Exactly as they appear below, repeat the lines from the one with "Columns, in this" through the one with "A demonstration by", and no others.

• • •

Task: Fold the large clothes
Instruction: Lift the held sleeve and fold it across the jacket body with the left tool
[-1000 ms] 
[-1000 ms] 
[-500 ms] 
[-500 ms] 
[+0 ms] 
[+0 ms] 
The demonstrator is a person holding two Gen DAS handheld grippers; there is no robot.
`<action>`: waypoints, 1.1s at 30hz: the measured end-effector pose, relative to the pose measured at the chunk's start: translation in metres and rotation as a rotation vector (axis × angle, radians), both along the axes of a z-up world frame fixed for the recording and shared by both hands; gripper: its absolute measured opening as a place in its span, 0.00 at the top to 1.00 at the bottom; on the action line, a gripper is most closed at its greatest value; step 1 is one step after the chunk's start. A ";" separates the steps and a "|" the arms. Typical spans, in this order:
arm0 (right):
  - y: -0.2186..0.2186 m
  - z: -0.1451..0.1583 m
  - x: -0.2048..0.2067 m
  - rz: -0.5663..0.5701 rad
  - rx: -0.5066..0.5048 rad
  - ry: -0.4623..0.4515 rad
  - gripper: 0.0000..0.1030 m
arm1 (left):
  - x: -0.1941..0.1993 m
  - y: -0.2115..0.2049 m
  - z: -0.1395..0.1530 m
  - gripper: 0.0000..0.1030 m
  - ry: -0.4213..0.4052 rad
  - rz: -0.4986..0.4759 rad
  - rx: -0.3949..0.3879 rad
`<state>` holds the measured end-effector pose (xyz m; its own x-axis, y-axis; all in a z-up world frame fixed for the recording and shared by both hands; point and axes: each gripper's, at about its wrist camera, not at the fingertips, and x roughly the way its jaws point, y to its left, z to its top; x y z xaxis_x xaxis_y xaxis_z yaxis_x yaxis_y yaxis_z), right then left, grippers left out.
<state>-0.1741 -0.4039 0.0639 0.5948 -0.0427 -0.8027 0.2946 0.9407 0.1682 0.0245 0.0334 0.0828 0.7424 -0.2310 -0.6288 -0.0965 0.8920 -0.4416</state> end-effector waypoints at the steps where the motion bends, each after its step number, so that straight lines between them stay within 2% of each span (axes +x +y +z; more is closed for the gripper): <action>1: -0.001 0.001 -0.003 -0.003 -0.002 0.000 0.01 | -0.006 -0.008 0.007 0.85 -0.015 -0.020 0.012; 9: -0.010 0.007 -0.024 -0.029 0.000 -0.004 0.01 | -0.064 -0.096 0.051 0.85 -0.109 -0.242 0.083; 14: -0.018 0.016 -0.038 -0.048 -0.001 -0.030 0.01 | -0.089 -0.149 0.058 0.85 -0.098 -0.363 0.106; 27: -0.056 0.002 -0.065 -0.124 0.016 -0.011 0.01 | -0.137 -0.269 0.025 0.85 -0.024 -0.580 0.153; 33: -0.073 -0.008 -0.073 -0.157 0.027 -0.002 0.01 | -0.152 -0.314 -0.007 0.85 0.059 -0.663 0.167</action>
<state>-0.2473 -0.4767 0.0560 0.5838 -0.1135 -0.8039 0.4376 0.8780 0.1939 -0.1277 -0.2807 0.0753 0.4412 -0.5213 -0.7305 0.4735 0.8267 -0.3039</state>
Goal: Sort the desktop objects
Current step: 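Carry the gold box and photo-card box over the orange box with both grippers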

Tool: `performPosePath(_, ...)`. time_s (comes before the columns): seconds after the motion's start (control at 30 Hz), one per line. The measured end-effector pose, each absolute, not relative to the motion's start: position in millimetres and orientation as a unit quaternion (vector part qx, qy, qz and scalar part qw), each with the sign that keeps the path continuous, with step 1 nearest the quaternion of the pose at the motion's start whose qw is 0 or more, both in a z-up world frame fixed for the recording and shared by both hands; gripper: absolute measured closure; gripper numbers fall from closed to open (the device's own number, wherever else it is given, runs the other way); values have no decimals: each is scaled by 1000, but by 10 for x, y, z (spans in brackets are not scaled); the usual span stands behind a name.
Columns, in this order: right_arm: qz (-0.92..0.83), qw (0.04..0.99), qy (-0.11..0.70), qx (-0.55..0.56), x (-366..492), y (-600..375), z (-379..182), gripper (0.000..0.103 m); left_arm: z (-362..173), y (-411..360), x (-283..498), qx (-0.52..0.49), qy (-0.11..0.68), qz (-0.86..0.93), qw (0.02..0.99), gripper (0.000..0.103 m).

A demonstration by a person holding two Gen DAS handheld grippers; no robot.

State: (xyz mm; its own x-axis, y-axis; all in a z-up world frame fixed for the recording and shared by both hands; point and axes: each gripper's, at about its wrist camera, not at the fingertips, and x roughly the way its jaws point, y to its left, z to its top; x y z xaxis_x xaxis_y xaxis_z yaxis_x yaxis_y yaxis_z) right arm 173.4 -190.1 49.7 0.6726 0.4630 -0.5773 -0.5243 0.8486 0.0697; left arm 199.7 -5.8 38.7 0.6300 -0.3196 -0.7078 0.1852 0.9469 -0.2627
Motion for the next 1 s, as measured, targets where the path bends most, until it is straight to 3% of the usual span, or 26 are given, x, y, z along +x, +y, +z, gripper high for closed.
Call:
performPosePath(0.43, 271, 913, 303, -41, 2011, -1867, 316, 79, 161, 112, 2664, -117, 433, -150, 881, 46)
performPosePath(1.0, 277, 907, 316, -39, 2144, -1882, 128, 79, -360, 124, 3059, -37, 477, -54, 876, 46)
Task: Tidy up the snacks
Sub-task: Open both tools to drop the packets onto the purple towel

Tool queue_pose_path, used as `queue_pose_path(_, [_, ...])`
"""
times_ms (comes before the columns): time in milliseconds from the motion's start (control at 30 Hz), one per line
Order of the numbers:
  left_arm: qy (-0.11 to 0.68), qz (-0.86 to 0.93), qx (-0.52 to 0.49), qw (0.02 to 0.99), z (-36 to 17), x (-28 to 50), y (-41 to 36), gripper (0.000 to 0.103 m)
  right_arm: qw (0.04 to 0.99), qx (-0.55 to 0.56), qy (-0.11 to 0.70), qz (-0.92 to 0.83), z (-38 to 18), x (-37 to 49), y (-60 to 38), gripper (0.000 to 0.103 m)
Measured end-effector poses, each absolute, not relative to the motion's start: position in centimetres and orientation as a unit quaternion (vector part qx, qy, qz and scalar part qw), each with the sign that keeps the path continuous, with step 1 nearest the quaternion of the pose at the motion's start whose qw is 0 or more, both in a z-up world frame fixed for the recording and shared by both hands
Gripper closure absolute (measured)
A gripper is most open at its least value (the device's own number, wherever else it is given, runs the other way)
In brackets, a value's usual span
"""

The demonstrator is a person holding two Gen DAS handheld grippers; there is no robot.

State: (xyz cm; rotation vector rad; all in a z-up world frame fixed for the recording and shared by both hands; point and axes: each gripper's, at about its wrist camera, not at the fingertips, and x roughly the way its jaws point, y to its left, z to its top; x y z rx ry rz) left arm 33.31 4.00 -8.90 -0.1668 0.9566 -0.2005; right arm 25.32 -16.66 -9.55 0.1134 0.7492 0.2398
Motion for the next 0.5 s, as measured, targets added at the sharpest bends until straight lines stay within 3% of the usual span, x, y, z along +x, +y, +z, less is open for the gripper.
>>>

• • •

#### [THE COMPLETED TASK]
Columns, in this order: right_arm: qz (-0.92..0.83), qw (0.04..0.99), qy (-0.11..0.70), qx (-0.55..0.56), x (-366..492), y (-600..375), z (-379..182), gripper (0.000..0.103 m); left_arm: z (-362..173), y (-411..360), x (-283..498), qx (-0.52..0.49), qy (-0.11..0.68), qz (-0.86..0.93), qw (0.02..0.99), gripper (0.000..0.103 m).

A demonstration by a person holding two Gen DAS handheld grippers; no robot.

No further answer is needed.